* The task
What is needed is an exact copy of the listing, with no pictures in it.

* Data segment
# # # # #
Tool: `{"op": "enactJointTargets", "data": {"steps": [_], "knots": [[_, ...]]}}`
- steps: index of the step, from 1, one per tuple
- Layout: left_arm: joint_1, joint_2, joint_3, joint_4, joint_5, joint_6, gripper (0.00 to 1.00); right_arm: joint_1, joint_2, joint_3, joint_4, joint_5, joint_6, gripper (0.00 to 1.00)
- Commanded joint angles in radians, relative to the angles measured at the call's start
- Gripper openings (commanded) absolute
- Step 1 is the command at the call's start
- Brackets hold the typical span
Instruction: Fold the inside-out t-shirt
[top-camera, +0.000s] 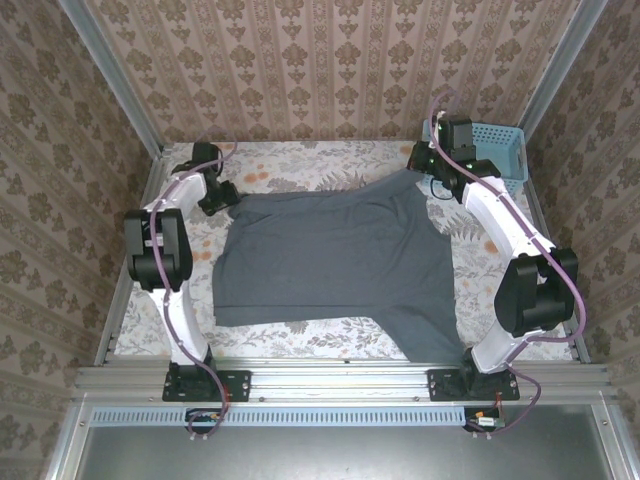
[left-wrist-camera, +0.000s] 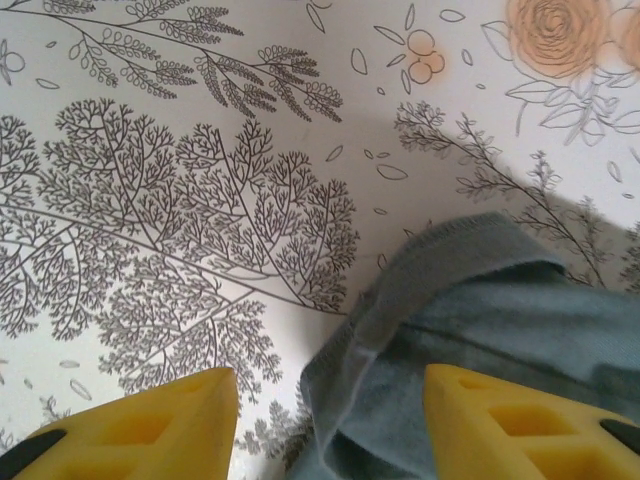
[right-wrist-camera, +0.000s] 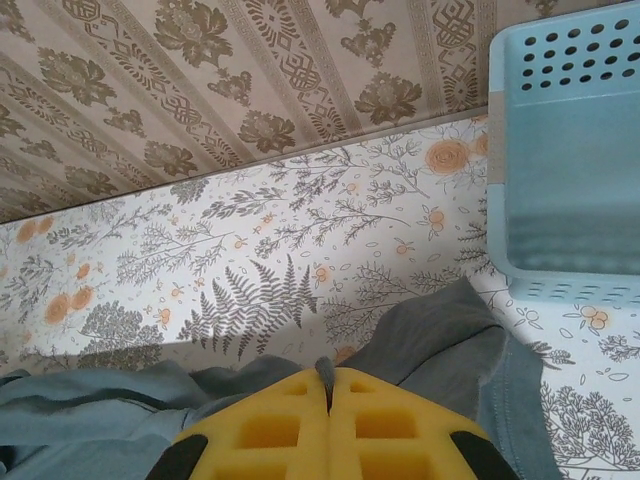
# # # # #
* Finished task
Tool: `{"op": "enactJointTargets", "data": {"steps": [_], "knots": [[_, ...]]}}`
- steps: index of the step, from 1, one per tuple
- Layout: left_arm: joint_1, joint_2, joint_3, joint_4, joint_5, joint_6, gripper (0.00 to 1.00); right_arm: joint_1, joint_2, joint_3, joint_4, joint_5, joint_6, gripper (0.00 to 1.00)
- Commanded joint angles in radians, relative to the angles measured at the call's start
- Gripper openings (commanded) absolute
- Step 1 is the command at the call's start
- Brackets hold the typical span
Instruction: Fold the inside-out t-shirt
[top-camera, +0.000s] 
[left-wrist-camera, +0.000s] 
[right-wrist-camera, +0.000s] 

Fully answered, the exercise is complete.